(Work instructions)
The expected result is the material below, reproduced exactly from its first line through the line containing "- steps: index".

BEGIN Information supplied

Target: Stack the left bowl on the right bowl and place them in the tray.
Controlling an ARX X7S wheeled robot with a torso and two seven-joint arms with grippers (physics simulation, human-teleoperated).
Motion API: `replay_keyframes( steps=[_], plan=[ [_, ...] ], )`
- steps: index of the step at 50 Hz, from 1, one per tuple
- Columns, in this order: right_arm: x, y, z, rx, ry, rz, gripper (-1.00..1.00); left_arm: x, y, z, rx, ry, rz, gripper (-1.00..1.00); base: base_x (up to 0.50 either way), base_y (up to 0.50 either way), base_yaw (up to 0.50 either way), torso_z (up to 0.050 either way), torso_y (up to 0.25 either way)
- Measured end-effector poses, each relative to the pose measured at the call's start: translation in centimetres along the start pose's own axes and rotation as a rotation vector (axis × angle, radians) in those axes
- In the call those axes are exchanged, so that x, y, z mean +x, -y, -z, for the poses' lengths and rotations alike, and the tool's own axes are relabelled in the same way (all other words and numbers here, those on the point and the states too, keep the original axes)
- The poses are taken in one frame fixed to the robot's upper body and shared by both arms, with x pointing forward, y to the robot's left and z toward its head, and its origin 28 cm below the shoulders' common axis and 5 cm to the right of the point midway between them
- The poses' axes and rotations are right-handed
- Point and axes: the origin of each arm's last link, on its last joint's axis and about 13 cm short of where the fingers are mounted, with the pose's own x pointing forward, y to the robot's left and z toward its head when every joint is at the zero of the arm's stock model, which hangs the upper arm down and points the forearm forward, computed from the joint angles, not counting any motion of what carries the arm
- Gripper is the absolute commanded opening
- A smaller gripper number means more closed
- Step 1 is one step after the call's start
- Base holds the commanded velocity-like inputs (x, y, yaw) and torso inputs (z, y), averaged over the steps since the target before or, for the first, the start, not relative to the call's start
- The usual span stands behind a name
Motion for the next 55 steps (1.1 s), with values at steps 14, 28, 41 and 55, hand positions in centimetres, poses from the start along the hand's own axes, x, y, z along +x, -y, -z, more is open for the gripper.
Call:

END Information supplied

(Task output)
Target: Stack the left bowl on the right bowl and place them in the tray.
Controlling an ARX X7S wheeled robot with a torso and two seven-joint arms with grippers (physics simulation, human-teleoperated).
Motion API: `replay_keyframes( steps=[_], plan=[ [_, ...] ], )`
- steps: index of the step at 50 Hz, from 1, one per tuple

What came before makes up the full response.